= AIM OF THE TASK =
Please copy, exactly as they appear below, the lines from the one containing "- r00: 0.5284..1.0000" through the one containing "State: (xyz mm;".

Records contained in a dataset
Content starts

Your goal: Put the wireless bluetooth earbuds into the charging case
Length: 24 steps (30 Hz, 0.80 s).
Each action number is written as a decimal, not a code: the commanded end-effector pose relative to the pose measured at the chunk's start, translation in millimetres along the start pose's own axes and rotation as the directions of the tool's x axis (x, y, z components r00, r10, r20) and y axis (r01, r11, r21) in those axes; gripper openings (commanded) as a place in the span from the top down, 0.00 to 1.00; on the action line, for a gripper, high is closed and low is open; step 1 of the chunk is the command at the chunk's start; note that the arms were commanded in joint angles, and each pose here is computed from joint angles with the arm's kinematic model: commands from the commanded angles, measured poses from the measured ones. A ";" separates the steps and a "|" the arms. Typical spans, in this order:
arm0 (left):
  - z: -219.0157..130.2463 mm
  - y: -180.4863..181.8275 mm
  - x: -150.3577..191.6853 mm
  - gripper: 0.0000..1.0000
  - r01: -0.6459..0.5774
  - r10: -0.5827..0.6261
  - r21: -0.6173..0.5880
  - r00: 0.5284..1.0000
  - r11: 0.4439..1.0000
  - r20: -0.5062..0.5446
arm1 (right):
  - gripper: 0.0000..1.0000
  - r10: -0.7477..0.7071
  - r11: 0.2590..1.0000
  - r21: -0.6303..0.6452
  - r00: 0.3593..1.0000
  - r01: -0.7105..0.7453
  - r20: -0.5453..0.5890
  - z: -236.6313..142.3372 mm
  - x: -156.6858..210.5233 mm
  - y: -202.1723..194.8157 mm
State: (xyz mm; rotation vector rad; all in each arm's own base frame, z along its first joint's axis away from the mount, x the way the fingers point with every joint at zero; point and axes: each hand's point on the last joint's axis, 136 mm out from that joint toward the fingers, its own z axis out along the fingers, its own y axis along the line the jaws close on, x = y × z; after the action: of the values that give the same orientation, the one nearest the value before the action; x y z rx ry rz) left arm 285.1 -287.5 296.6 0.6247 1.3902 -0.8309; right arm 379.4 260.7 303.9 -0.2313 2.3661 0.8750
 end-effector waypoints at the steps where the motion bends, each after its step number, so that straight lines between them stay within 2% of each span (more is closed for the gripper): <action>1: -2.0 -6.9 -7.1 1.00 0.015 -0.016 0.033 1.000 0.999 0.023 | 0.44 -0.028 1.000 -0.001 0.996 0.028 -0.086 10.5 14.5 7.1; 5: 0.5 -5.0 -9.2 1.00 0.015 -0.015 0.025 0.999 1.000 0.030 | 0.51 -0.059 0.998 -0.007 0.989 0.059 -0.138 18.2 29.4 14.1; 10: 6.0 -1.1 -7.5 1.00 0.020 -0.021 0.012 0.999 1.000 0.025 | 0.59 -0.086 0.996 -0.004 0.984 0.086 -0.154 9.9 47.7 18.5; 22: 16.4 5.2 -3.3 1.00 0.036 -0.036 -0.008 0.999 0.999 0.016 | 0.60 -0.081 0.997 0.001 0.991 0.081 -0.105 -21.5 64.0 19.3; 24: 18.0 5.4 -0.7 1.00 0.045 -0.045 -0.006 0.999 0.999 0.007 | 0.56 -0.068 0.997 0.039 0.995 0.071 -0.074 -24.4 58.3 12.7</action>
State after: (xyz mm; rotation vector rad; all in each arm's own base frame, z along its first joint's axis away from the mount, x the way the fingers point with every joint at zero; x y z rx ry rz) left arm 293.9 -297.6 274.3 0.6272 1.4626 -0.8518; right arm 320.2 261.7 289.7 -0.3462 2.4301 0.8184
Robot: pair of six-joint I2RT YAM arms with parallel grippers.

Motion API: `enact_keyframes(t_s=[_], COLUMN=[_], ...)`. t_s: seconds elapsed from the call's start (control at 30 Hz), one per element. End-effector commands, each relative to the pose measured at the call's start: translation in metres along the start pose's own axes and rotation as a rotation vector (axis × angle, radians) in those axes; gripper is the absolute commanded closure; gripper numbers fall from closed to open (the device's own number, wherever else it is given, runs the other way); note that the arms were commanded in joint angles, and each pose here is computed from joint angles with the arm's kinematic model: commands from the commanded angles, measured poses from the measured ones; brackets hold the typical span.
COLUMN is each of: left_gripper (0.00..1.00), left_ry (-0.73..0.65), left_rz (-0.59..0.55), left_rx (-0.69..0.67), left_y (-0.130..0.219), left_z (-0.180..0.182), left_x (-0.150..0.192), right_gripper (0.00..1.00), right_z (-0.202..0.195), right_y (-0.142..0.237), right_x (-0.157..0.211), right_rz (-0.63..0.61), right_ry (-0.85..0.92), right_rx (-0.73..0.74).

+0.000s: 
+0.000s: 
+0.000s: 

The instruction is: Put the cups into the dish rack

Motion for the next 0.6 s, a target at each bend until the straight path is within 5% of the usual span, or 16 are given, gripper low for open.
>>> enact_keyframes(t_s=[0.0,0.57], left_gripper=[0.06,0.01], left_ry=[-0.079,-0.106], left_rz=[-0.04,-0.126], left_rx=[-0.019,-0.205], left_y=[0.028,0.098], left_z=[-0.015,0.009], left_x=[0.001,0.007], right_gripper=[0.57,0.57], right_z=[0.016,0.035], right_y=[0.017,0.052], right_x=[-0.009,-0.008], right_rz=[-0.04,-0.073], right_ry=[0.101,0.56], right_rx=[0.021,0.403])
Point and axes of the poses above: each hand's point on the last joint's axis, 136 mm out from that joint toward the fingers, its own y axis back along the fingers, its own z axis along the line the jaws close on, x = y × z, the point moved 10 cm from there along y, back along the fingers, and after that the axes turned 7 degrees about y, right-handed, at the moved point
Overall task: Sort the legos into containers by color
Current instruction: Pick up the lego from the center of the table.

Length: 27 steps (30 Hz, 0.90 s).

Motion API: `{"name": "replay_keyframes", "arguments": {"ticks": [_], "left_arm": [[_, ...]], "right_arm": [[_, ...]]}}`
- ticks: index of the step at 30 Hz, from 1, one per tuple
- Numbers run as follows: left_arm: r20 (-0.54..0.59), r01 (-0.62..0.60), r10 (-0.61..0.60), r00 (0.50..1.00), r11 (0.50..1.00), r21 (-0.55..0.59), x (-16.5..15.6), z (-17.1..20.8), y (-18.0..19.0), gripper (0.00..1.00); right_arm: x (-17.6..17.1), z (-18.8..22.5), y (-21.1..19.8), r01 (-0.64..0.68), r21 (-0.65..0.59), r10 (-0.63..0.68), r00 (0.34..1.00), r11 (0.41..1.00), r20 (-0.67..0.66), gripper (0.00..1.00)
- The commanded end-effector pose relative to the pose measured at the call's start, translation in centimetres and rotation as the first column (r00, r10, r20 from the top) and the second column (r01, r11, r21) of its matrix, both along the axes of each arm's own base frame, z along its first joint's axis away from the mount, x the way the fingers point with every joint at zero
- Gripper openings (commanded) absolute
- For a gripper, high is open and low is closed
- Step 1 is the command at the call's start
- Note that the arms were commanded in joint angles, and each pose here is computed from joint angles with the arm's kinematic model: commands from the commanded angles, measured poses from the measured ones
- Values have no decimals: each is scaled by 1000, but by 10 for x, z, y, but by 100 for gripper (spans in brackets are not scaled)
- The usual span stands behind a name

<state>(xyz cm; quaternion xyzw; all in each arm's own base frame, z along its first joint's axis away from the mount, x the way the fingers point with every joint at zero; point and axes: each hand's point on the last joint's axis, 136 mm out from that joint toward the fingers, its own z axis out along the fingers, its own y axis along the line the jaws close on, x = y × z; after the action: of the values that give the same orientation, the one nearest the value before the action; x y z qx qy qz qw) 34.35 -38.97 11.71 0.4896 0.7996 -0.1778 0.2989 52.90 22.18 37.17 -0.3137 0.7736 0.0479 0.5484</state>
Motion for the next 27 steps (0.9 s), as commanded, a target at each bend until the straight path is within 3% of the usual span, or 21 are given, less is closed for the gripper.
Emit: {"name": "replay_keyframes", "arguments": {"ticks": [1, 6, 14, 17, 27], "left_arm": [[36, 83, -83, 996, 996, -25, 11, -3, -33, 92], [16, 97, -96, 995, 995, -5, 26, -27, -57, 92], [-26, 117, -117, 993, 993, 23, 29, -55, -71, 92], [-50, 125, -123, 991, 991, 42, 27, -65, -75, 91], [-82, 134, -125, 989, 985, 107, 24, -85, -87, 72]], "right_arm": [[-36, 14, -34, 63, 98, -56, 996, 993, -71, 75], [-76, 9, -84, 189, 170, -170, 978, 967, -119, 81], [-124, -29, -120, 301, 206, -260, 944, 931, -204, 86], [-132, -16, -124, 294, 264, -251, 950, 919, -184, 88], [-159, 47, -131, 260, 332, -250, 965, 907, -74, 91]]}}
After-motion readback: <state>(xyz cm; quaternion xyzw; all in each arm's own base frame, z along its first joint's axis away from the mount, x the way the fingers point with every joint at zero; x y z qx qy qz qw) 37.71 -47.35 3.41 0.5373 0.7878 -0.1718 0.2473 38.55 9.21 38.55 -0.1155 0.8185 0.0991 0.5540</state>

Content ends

= ANSWER FOR THE TASK =
  - r00: 0.5284..1.0000
  - r11: 0.4439..1.0000
  - r20: -0.5062..0.5446
arm1 (right):
  - gripper: 0.0000..1.0000
  - r10: -0.7477..0.7071
  - r11: 0.2590..1.0000
  - r21: -0.6303..0.6452
  - r00: 0.3593..1.0000
  - r01: -0.7105..0.7453
  - r20: -0.5453..0.5890
  - z: -236.6313..142.3372 mm
  - x: -156.6858..210.5233 mm
  - y: -202.1723..194.8157 mm
State: (xyz mm; rotation vector rad; all in each arm's own base frame, z along its first joint's axis away from the mount, x the way the fingers point with every joint at zero; point and axes: each hand's point on the last joint's axis, 136 mm out from that joint toward the fingers, its own z axis out along the fingers, its own y axis along the line the jaws close on, x = y × z; after the action: of the values that give the same orientation, the one nearest the value before the action; x y z rx ry rz) left arm 285.1 -287.5 296.6 0.6247 1.3902 -0.8309; right arm 379.4 260.7 303.9 -0.2313 2.3661 0.8750

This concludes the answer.